Giang Nguyen

I build AI models you can look inside.

I'm an interpretability researcher at Guide Labs in San Francisco. My work spans training interpretable language models at scale, explaining model behavior at the concept level, and building tools for controllable generation.

I completed my Ph.D. in Computer Science in Anh Nguyen's lab, supported by the Presidential Graduate Research Fellowship.
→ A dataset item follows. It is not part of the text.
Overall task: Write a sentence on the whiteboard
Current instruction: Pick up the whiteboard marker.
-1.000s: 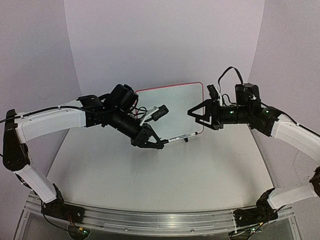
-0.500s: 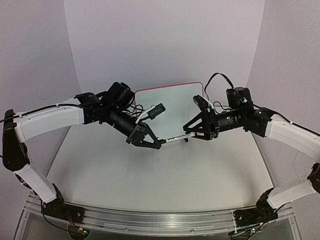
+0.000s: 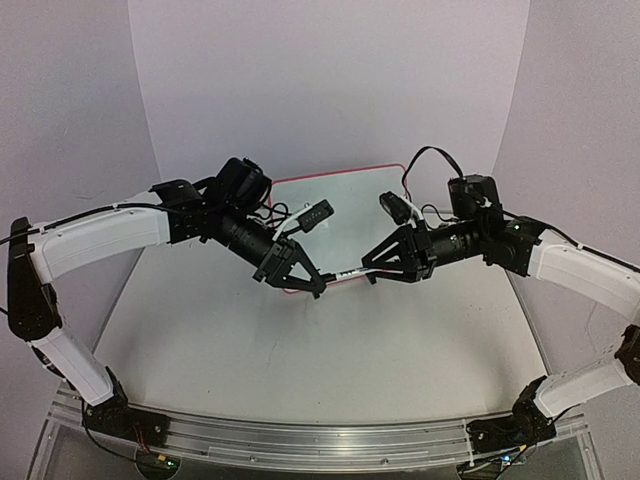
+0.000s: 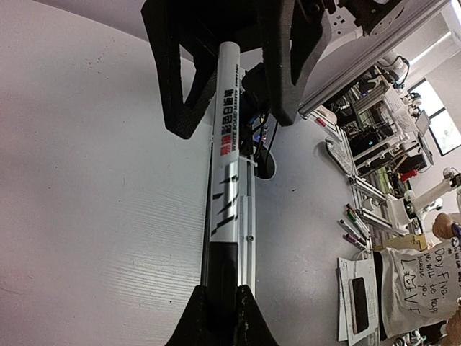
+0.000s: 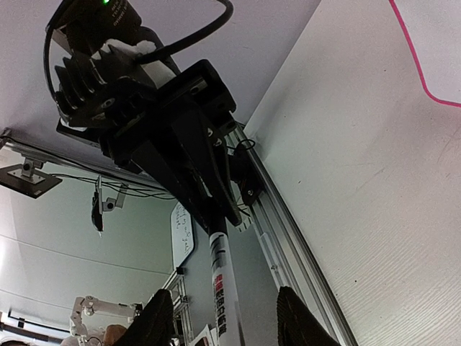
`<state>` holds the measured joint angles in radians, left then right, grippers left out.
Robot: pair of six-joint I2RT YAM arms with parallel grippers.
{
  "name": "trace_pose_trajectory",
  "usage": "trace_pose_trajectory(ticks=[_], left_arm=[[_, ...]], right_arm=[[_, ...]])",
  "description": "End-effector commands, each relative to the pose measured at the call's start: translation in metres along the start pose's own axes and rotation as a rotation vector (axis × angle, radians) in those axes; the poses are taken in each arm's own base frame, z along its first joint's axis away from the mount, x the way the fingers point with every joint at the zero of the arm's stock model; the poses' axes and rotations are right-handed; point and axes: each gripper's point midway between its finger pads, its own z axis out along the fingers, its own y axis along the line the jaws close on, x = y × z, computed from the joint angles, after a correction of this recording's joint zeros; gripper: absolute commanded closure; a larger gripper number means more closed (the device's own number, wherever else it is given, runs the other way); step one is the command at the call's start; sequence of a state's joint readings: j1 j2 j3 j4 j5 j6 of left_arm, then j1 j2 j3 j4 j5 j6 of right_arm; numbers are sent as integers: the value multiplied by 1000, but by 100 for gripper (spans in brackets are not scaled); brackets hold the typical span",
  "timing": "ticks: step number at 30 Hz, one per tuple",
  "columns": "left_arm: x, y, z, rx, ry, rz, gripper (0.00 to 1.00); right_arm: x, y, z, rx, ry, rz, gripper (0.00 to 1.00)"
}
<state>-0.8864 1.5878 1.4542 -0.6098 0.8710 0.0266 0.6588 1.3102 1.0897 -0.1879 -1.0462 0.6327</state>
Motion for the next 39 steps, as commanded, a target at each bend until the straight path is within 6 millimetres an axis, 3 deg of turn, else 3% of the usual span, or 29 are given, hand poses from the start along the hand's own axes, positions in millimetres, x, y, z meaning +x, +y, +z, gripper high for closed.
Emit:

Resume available on request.

2025 – now

Guide Labs — Interpretability Researcher, San Francisco

Train: First large-scale inherently interpretable language model, Steerling-8B, pretrained on trillions of tokens.
Explain: Attributing model behavior at the concept, prompt, and input-to-concept levels.
Control: Controllable generation for topic steering and safety alignment without fine-tuning.

2024

JPMorgan AI Research — Research Scientist Intern, New York

Research on interpretable LLMs for tabular data.

2021 – 2025

Auburn University — Ph.D., Computer Science

Thesis: Transforming the black-box decision-making of AI models into explain-then-answer processes

2018 – 2020

KAIST — M.Sc., Computer Science, South Korea

Thesis: Overcoming catastrophic forgetting by deep visualization

news

Jul 2026

Talk: From Post-hoc Tools to Interpretable-by-Design AI Models

Why post-hoc explanations aren't enough, and what interpretable-by-design looks like in practice. Includes a live demo: detect an age-bias concept in a hiring prompt, steer it away with no retraining needed.

Jun 2026

Scaling Inherently Interpretable Language Models

116-page technical report on how we scaled interpretable AI to 8B parameters. One finding: interpretability improves with scale: the more compute you put in, the more interpretable the model becomes. [pdf]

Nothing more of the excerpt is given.